Ischiofemoral Impingement
In patients with ischiofemoral impingement due to excessively high femoral torsion, narrowing of the ischiofemoral space as well as quadratus femoris muscle edema have been reported as secondary diagnostic signs ( Fig. 5 A ). Absolute measurements of narrowing between the lesser trochanter and the ischial tuberosity are subject to alterations in hip rotation and are thus not sufficient as sole diagnostic criterion. Furthermore, clinical diagnosis of posterior extra-articular impingement is challenging. Thus, efforts have been made to improve the preoperative assessment of ischiofemoral impingement.

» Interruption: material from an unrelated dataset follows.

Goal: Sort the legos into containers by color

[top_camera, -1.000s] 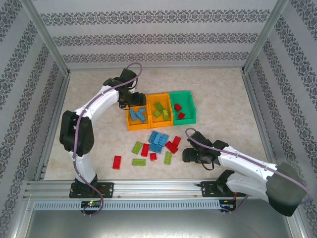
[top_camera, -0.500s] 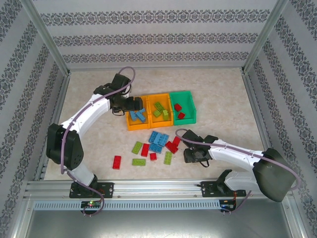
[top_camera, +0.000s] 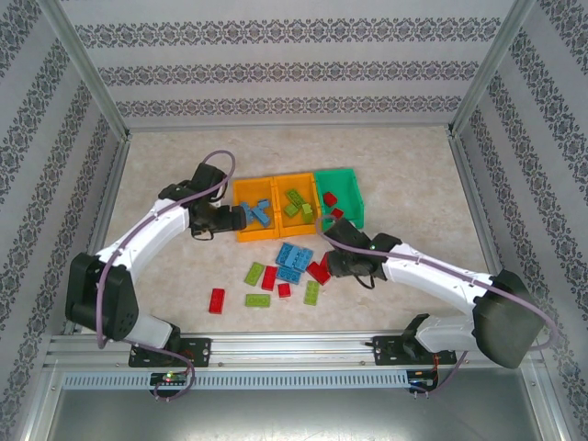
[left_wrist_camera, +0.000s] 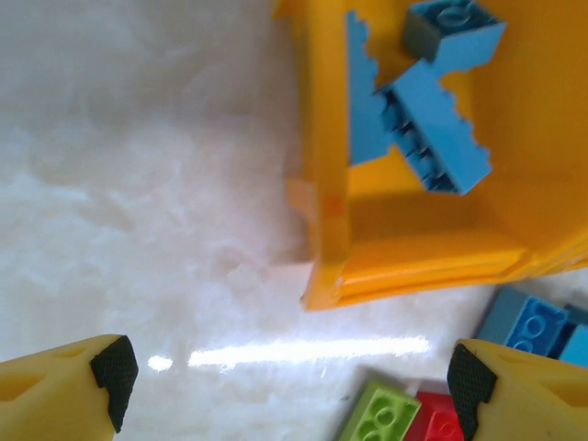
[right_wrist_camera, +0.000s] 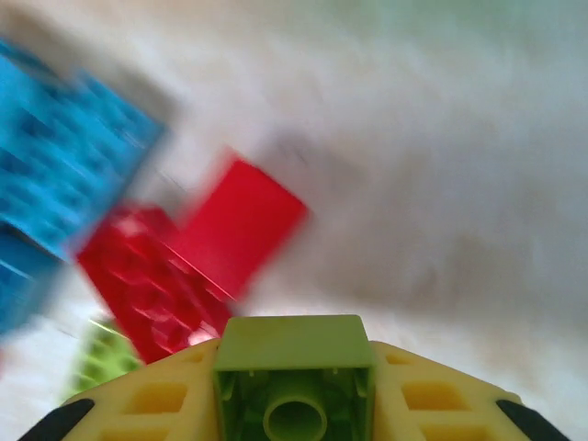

Deep learning-based automated rendering of 3D MR imaging followed by virtual impingement testing using collision detection software has shown utility in improving diagnosis of extra-articular hip impingement ( Fig. 5 B).

Intra-articular lesions
Labrum Lesions
Surgical repair of a torn labrum is warranted whenever possible to restore its sealing function which maintains an even peak stress distribution and ensures joint stability by increasing the joint contact surface area. , Labrum repair in patients undergoing FAI surgery yields excellent long-term results. Accordingly, assessment of chondro-labral damage on hip MR imaging is of great importance. Depending on institutional preference, non-contrast MR imaging of the hip or direct MR-arthrography is performed. This includes a protocol with unilateral high-resolution images in coronal, sagittal, axial-oblique, and radial orientation. Fast-/turbo-spin echo images with either T1-w and/or PD-w images are routinely acquired. A detailed assessment of the acetabular labrum should include description of tear location, labrum size, and tear pattern. , This can inform surgical planning, for example, in cases of severe degenerative labrum tearing in pincer FAI requiring labrum reconstruction. In addition, labrum hypertrophy and mucoid degeneration may indicate a compensatory adaption to hip instability secondary to hip dysplasia or excessively high femoral torsion , ( Fig. 6 ). Thus, a detailed assessment of labrum morphology may aid surgeons as they contemplate when to perform isolated FAI correction or to perform an additional pelvic-/femoral osteotomy. This is important in patients with combined deformities such as patients with a cam deformity and associated borderline dysplasia (lateral center edge angle 20°–25°).